A few problems remain with these transcriptions that could have been avoided through more careful proofreading. For example, at one point, at the bottom of page 125, the end of the sentence or paragraph is missing completely. Occasionally a name or title is missed or left blank (pp. 201, 208). Would it be possible to have Nibley fill in some of these blanks before the lectures go to press? Questions from the class are almost always unintelligible on the tape and thus ellipsed from the transcription, which make Nibley’s answers hard to understand. For the most part ancient names and foreign words are rendered correctly. But there are a few clinkers: the word “prophesy” should be “prophecy” (p. 18); “Matthew 25″ should be “24” (p. 40); Greek chitona poikila should be chiton poikilos (p. 62); there is confusion over Joab, who is dead during the reign of Solomon (p. 64); “breast works” should probably be “breastworks” (p. 159); “til” should be “till” (p. 207); the “stern gang” (p. 235) should probably be the “Stern gang”; “ludlul” and “gilgamesh” should be capitalized (p. 253); the Copper Scroll is not 13Q15 but rather 3Q15 (p. 274); “eretology” should be “aretalogy” (p. 324); and “Thycidides” should be “Thucydides” (p. 355).

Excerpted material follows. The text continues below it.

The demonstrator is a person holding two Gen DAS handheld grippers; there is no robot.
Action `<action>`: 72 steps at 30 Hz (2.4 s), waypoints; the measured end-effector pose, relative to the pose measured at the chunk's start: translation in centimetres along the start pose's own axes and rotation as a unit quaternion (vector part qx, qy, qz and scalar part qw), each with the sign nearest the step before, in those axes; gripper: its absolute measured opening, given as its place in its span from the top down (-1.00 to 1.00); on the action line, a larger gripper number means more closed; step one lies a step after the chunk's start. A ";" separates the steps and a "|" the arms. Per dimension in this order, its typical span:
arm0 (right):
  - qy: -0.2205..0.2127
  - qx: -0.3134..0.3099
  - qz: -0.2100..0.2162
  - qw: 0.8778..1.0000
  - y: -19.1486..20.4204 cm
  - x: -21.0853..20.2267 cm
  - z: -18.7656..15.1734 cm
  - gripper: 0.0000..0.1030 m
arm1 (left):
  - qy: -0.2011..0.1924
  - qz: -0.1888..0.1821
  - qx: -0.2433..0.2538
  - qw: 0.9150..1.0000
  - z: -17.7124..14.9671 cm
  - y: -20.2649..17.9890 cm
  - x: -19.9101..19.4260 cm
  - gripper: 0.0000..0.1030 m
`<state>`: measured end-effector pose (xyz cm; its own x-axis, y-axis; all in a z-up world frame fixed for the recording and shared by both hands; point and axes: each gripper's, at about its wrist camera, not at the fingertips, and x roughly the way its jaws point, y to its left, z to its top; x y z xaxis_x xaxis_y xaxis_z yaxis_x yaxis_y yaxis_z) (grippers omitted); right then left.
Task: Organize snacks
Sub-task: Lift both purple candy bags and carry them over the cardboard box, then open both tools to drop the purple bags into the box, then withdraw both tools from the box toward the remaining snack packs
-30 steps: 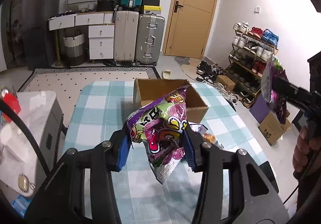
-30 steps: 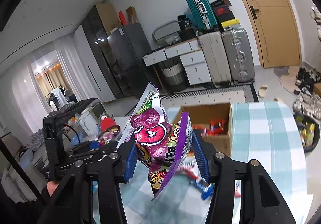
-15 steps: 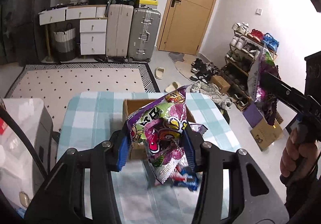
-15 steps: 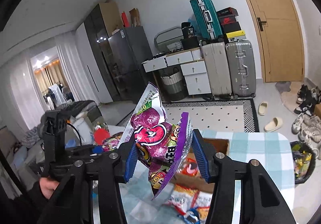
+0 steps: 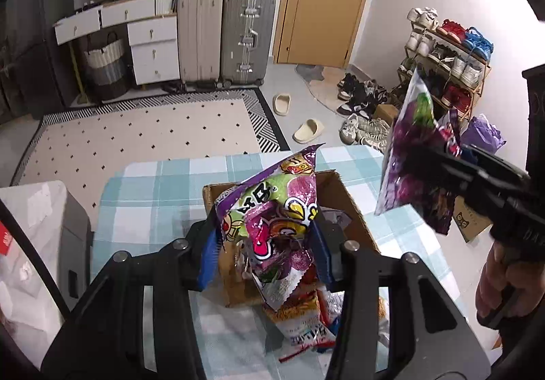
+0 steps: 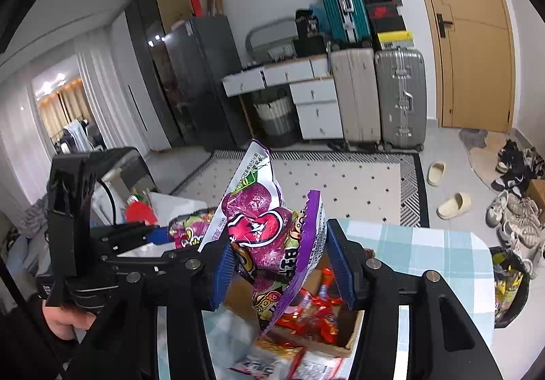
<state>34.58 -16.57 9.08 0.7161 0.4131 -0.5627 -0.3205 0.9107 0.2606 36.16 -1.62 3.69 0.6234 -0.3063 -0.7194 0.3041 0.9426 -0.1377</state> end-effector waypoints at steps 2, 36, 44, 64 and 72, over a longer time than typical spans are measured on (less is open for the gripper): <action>0.011 0.000 -0.005 1.000 -0.9 1.5 -0.4 0.01 | 0.008 0.001 -0.002 1.000 -0.1 0.3 2.0 0.17; 0.127 -0.018 -0.035 0.991 -6.0 14.0 -7.4 -0.05 | 0.095 0.045 0.028 0.994 -3.3 1.8 16.5 -0.09; 0.102 -0.026 -0.044 0.993 -5.7 10.9 -6.6 -0.20 | 0.059 0.078 0.050 0.994 -3.7 0.3 12.7 -0.34; -0.012 -0.021 -0.038 0.999 -0.9 -4.7 -8.9 -0.68 | -0.090 0.120 0.072 0.986 -9.4 -3.4 -3.4 -0.61; -0.060 -0.009 -0.030 0.998 1.2 -9.7 -13.7 -0.81 | -0.130 0.092 0.049 0.986 -14.1 -4.7 -8.7 -0.85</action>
<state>18.75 -19.39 4.07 0.8028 0.3544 -0.4795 -0.2849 0.9345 0.2137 19.17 -1.55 1.03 0.8349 -0.1662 -0.5247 0.2277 0.9722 0.0544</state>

These transcripts are important additions to the Nibley archive. They capture and preserve the charm and spontaneity of a Nibley class. There is much autobiographical material here only alluded to in other printed sources. Many important connections are made between the Book of Mormon and other ancient and modern texts which can be profitably pursued in the future. Most importantly these lessons contain one man’s lifelong experience with the teachings of the Book of Mormon, and his thoughtful witness of its truthfulness, integrity, and relevance for our own lives.

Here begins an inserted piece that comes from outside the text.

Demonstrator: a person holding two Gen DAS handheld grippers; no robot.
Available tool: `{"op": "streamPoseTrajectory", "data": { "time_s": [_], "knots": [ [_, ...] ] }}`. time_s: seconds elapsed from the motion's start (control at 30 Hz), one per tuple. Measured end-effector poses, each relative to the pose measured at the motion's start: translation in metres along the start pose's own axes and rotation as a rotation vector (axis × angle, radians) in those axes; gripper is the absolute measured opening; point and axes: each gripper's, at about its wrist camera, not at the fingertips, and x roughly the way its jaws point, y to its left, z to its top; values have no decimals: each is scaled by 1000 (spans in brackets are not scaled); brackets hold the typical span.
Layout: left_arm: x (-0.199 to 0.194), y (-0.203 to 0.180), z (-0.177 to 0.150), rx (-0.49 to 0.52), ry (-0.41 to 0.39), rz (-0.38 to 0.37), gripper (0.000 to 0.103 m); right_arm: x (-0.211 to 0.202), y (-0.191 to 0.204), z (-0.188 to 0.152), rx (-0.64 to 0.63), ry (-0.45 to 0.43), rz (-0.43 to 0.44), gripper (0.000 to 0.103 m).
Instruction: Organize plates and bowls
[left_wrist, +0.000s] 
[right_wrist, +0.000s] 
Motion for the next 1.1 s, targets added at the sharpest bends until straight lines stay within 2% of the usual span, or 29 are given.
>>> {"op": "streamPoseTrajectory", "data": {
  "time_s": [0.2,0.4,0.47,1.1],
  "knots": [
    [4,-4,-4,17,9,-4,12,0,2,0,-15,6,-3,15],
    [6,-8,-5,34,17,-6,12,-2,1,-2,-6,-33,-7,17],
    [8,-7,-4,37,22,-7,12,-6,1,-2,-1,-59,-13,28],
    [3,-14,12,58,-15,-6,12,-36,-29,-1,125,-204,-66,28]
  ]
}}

1. See for example Kent P. Jackson, review of Hugh Nibley, Old Testament and Related Studies, in BYU Studies 28/4 (1988): 114-19; and Todd Compton, review of Hugh Nibley, Lehi in the Desert/The World of the Jaredites/There Were Jaredites; An Approach to the Book of Mormon; Since Cumorah, in Review of Books on the Book of Mormon 1 (1989): 114-18.

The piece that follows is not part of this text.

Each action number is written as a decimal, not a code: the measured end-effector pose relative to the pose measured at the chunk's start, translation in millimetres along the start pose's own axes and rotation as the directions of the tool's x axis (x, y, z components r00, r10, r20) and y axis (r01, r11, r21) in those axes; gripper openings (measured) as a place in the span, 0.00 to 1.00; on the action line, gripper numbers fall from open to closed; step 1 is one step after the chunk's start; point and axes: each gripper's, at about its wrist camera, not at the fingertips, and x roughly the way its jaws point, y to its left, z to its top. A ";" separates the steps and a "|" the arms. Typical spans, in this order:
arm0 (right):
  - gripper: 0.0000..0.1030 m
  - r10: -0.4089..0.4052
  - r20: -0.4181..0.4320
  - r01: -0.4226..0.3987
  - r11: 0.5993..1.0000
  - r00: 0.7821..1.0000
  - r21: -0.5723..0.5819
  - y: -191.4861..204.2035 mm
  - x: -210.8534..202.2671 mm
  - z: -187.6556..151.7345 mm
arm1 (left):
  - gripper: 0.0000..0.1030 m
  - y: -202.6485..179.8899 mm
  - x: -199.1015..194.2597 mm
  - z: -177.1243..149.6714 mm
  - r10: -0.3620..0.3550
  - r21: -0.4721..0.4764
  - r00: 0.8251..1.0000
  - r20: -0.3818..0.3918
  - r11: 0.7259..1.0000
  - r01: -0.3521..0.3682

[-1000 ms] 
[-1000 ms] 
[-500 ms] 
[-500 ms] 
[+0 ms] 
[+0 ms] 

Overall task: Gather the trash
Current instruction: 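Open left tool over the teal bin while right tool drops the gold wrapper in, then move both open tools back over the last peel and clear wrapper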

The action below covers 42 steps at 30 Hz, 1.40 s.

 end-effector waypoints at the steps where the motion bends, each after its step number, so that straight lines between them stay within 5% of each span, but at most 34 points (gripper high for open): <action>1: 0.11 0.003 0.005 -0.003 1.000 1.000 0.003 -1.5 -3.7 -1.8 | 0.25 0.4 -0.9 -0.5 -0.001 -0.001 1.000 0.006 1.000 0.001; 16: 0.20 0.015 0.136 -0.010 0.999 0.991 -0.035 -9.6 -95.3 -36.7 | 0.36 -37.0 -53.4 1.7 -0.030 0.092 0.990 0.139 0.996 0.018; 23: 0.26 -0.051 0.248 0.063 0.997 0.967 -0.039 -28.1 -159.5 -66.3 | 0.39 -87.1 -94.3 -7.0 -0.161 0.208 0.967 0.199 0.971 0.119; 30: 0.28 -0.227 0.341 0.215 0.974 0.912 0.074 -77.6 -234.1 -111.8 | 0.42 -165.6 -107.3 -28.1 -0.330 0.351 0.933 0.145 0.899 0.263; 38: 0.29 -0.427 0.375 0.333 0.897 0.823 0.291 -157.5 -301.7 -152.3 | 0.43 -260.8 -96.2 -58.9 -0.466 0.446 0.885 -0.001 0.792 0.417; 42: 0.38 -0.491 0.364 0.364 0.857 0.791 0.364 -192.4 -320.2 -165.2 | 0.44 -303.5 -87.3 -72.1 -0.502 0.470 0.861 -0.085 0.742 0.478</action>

2. Nahman Avigad, Hebrew Bullae from the Time of Jeremiah (Jerusalem: Israel Exploration Society, 1986); John M. Berridge and Ernst Axel Knauf, “Ishmael,” in Anchor Bible Dictionary III: 512-13, edited by David Noel Freedman (New York: Doubleday, 1992). Tigay identifies 13 occurrences of the name Ishmael in the corpus of Israelite inscriptions. See Jeffrey H. Tigay, You Shall Have No Other Gods: Israelite Religion in the Light of Hebrew Inscriptions, Harvard Semitic Studies 31 (Atlanta: Scholars Press, 1986), 85.
3. For references and discussion of this issue see James C. Vanderkam, “The People of the Dead Sea Scrolls: Essenes or Sadducees,” Chapter 4 in Understanding the Dead Sea Scrolls, edited by Hershel Shanks (New York: Random House, 1992), 50-62.